Training fatigue can lead to mental fatigue, irritability, loss of focus and lack of motivation. Overreaching, which is commonly used within a training season, is essentially the first phase of overtraining. When over trained it can take weeks or months to recover from to press on with more training. With Overreaching you’re not as fatigued, and recovery times are within a week or two to feel 100% again.

Knowing when fatigue is elevated in training is important and the only way to know is to assess your dashboard of metrics. When it comes to heart rate and cycling power, decoupling is an indicator of fatigue. When feeling great, well rested and in peak form, both heart rate and power respond well to intensity such as targeting a zone 4 effort on the bike and reaching the zone with both heart rate and power. As fatigue sets in, heart rate may be slower to respond or remain in a lower zone compared to power. This is decoupling and this can happen with both heart rate and power. There may be times when heart rate is responsive but power lags. This shows a strong aerobic system with good cardiac output but with lower power due to muscle fatigue. When decoupling is happening consistently over many days through a training week, it’s as sign of greater fatigue. This is when it’s important to manage your mental and gain some mental toughness as mentally you could be experiencing more irritability, loss of focus and more. Its important to recognize where you’re at in training so you can push through the current week, and then seek rest with a reduction in training to unload training stress. Once rested, the mental fatigue will disappear, and a motivated mind will return.

Daydreaming

When you daydream, it’s good to do it in an unrealistic way. Dreaming of an upcoming bike race or a big block of training where you are riding so strong you can’t feel your legs, and you’re passing everyone up a hill. Dreaming that you finish the race with a smile on your face, and as fresh as you started. Daydreams or visualization sets unrealistic goals in the subconscious. This works to our favor when we are tired, mentally fatigued, pushing limits in a race or even with daily motivation. Our subconscious comes into play in these times pushing us towards that unrealistic goal. This promotes mental toughness in times where it’s hard to get on the bike and train, or late in a race where we are struggling or questioning what we are doing. So have fun and daydream, and do it often, it builds the mental toughness needed in training.
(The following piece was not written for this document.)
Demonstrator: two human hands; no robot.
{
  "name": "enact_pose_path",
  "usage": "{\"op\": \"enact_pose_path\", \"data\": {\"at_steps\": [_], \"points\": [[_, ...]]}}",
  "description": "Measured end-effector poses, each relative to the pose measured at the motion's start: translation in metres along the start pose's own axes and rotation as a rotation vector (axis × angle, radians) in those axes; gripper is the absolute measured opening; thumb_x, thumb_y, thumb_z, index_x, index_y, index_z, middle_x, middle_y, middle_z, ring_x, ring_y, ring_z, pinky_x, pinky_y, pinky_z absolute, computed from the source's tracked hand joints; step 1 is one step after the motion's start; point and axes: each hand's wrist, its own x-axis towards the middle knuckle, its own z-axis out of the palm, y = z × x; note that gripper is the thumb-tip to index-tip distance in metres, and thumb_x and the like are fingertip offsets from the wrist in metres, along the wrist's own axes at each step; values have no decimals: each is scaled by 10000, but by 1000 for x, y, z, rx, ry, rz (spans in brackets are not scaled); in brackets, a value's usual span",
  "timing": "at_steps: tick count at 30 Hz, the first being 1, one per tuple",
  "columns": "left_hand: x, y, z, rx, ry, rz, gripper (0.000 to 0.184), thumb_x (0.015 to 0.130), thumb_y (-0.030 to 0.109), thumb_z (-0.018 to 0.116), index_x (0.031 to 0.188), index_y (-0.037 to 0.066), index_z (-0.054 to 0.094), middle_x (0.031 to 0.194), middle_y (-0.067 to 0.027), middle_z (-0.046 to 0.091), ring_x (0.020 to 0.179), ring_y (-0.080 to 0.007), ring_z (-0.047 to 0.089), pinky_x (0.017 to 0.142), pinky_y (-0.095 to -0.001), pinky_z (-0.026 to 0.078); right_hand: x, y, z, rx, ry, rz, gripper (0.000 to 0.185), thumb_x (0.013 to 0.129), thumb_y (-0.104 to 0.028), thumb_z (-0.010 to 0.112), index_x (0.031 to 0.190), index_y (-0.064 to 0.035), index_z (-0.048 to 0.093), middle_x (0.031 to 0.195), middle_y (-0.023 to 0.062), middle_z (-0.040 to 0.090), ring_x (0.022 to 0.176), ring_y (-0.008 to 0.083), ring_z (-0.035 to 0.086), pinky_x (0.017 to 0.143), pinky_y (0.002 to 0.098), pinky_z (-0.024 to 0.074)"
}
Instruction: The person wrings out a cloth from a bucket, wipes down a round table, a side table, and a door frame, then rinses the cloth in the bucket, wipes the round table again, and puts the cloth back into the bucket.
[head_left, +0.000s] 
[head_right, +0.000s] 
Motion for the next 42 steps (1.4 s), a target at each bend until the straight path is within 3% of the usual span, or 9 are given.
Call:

No Big Decisions When Tired

Its not fun being mentally tired, feeling a touch drained and de-motivated on the bike. These times happen in training not only from training itself, but from the combination of life. Stressful times at work, heavy work schedules, family life and training on top of it all add to total stress load during any training block. Life stress is the type of stress that’s not calculated into a training plan but needs to be calculated as part of a coaching plan. Whether you coach yourself or by someone else, recognizing when training stress is high along with life stress is important. In these times its mentally more challenging to get through workouts, finish the workday and more and it takes a level of mental toughness to persevere. Its also easy to get frustrated in these times and look at training with a negative tone. When you find yourself going through a hard week, don’t make any big decisions like quitting training, or even with life decisions. Give it time, wait towards the end of a recovery week to then assess when your mentally clearer. It takes a bit of mental toughness to do this and to trust in this process, but the more you do it, the more you will trust in the right time to make the best decisions about life and training.

If you’re seeking any type of result from training, especially from cycling, you need to push limits at times. Pushing these limits means building training fatigue, a process that needs to happen to be a stronger cyclist. Learning to develop more mental toughness will get you through these times and not only help you in training, but it will also help you in life.